Exercise directions:
What is needed is every line of the material that contains "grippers".

Information supplied:
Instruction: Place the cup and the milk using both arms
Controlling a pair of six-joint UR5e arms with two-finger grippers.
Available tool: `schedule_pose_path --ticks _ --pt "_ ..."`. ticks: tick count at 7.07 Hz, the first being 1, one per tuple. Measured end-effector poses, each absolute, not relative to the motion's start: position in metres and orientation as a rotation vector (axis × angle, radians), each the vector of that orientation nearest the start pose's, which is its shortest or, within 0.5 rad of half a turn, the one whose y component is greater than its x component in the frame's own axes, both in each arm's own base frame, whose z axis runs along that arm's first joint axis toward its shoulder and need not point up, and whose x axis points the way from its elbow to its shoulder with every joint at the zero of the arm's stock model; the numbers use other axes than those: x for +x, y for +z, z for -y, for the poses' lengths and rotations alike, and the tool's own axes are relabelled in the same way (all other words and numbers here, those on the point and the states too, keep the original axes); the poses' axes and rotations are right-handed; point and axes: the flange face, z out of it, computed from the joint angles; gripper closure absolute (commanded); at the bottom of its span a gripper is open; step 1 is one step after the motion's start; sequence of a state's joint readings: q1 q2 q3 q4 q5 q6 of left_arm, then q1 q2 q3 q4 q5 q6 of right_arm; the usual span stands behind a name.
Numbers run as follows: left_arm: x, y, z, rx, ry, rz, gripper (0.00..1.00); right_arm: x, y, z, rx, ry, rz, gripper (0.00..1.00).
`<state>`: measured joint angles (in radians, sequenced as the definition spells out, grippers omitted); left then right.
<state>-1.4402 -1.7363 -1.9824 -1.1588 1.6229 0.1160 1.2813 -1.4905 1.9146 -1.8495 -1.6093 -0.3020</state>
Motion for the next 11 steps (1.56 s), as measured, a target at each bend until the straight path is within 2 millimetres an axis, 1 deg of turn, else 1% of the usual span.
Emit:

Solution:
Controlling a pair of six-joint UR5e arms with two-finger grippers.
`<state>`: measured joint angles (in radians, sequenced as the definition spells out, grippers omitted); left then right.

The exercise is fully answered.